AWS Athena offers something quite fun: the opportunity to make SQL queries against data stored in S3 buckets as if they were SQL tables. Many things are represented by a formatted text file, like the description of an object or a serialised event. Sometimes we want to consume a feed of them in a format that we don't control, in which case we will need an ETL (Extract, Transform and Load) process that will take input in a file format and push it into a database.
I bet every single business in the world has ETL jobs. And because they are so crucial to the business operation they are a constant risk. They're changing all the time, often bolting on more and more boilerplate to the monolith; what if we introduce a bug? What if they fall over at our busiest period? What if someone starts sending us junk, how are we going to roll back the bad data?
With these worries, treating the input files as the data store and querying them directly would make life simpler. Crappy data? Delete the files. Schema change? Try a different query. Volume through the roof every Thursday? Hey, Amazon can handle saving to S3.
In the music business, our ETL source are the industry standard xml files called DDEX that describe a release: the territories it is licensed to, the formats its is available in, the special offers that apply as well as the track names, performers and album artwork. They are pretty large documents, designed by committee and we need to ingest one for every release in the catalogue. And every update. And every re-release. And every release that is licensed differently across territories. So we copy, parse and write them to the database so we know what's in our catalogue.
What if we could just put them in an S3 bucket, and do the queries against them as if they were a database? They would be exactly as the supplier sent them, a perfect golden source.

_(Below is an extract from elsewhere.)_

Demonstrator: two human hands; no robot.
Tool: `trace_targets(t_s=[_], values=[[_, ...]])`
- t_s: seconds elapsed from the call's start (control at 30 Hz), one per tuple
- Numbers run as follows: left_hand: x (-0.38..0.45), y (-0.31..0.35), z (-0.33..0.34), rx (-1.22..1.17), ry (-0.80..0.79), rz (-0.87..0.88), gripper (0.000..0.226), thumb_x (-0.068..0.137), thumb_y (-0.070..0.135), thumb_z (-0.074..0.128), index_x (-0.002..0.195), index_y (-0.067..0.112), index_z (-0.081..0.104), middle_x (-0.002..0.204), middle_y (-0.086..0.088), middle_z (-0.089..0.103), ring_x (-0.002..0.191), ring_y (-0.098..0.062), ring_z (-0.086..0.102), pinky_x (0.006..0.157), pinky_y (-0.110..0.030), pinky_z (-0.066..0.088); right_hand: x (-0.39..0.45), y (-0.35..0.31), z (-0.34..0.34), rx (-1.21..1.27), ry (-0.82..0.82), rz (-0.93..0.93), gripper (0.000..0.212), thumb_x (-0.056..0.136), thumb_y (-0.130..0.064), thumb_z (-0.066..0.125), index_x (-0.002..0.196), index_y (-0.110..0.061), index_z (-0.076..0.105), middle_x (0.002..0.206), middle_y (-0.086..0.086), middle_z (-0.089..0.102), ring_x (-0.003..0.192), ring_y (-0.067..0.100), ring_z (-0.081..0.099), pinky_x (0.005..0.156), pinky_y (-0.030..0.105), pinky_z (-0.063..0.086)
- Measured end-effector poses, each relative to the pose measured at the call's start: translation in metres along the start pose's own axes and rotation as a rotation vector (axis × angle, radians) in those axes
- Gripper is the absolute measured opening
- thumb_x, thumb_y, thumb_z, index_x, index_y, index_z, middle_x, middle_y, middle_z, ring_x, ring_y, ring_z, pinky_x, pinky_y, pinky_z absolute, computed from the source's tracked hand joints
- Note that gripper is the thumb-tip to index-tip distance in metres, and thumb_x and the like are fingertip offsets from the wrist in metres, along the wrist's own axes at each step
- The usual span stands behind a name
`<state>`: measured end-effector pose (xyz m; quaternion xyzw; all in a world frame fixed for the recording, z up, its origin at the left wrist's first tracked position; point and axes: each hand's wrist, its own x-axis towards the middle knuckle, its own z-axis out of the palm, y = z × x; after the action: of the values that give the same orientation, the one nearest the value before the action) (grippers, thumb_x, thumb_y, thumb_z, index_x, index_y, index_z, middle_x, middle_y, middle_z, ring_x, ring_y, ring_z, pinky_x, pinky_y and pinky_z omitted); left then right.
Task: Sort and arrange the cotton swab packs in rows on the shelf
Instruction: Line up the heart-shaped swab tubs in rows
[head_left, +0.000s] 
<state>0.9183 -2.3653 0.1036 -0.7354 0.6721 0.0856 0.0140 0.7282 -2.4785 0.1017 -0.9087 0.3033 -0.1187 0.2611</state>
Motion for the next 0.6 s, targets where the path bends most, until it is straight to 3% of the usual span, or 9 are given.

So I tried doing that, by setting up an Athena database to query them. The results were a bit meh. For a start, Athena is not available for XML files. Well, that's a drag. It's a popular format. As a workaround I wrote a simple Lambda function that would serialise the XML into json. It's here for the curious. But even with a JSON file Athena doesn't make it easy.
So we set up a new table by clicking on the teeny-tiny new table link, and get this dialogue:
(note the Location format is s3://bucket-name/ - don't forget the trailing slash)
Then it gets kind of crappy. After choosing the JSON format, we get to specify the fields for the table:
You'll see that the Column Type is limited to primitive data types, which is all very well, but the key benefit of representations like JSON and XML is that they can capture complex types. You can create tables with complex types, by using the struct column type, but each level of nesting in JSON requires a new struct, so for a simple 2 levels of nesting we get:
CREATE EXTERNAL TABLE release_messages_3 ( MessageSender struct<`PartyId`:string, `RecordingIds`:struct<`ISRC`:string>> ) ROW FORMAT SERDE 'org.openx.data.jsonserde.JsonSerDe' LOCATION 's3://ddex-samples-as-json/'
And, hey presto we can run a SQL query against this table:
But for a large complex document like a DDEX specification, this is impractical. Even to get this to work I had to change the Lambda to extract these ids from the file, thus transforming the document. Which defeats the attraction of using Athena for this in the first place.
That's not, of course, to say that Athena is no good. It's just to say that it doesn't work for this use case. And it's not to say that this use case won't work in the future, or even soon. Amazon can move pretty fast between versions. It's just to say that Athena is young and feels like it's not quite at v1.0 level yet.
There are other little glitches. I can't see how to delete a table, but if I move from a query without saving it, it's gone. My guess is that if Athena looks like being useful I bet Amazon will make the UX slicker and the import more intelligent. I'm going to keep an eye on Athena, I think it might be going places.